_Problem statement:_
The lines you return should be those containing the string "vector", taken from the data below.

_Source material:_
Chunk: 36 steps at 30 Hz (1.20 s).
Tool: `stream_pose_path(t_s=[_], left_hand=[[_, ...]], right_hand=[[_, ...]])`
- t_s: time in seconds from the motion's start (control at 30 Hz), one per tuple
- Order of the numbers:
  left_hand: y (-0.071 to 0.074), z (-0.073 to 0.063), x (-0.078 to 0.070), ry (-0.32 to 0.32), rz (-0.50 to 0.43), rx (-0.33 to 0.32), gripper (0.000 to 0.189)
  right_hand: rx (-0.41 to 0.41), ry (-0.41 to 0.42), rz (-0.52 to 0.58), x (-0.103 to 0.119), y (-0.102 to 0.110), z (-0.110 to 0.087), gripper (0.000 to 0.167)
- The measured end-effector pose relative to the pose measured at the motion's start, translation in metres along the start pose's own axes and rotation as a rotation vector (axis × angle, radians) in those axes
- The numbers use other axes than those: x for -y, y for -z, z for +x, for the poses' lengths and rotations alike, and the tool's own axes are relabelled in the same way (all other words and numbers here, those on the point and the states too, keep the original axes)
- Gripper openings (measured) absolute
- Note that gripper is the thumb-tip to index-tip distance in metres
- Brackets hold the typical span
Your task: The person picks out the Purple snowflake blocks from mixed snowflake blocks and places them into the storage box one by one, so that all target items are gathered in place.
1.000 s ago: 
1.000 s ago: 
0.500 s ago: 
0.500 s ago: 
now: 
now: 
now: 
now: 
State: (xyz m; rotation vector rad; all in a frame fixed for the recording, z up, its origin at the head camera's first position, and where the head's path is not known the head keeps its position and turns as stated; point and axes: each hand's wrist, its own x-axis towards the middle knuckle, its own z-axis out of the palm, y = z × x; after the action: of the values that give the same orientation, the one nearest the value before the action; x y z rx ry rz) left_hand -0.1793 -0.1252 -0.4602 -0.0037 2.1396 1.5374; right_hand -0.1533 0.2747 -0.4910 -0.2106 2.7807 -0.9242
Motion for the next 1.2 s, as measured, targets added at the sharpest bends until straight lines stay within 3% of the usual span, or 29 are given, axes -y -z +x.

_Output for this exercise:_
- The measured end-effector pose relative to the pose measured at the motion's start, translation in metres along the start pose's own axes and rotation as a rotation vector (axis × angle, radians) in those axes
State: (xyz m; rotation vector rad; all in a frame fixed for the recording, z up, its origin at the head camera's first position, and where the head's path is not known the head keeps its position and turns as stated; point and axes: each hand's wrist, its own x-axis towards the middle knuckle, its own z-axis out of the palm, y = z × x; after the action: of the values that give the same orientation, the one nearest the value before the action; x y z rx ry rz) left_hand -0.1793 -0.1252 -0.4602 -0.0037 2.1396 1.5374; right_hand -0.1533 0.2747 -0.4910 -0.2106 2.7807 -0.9242

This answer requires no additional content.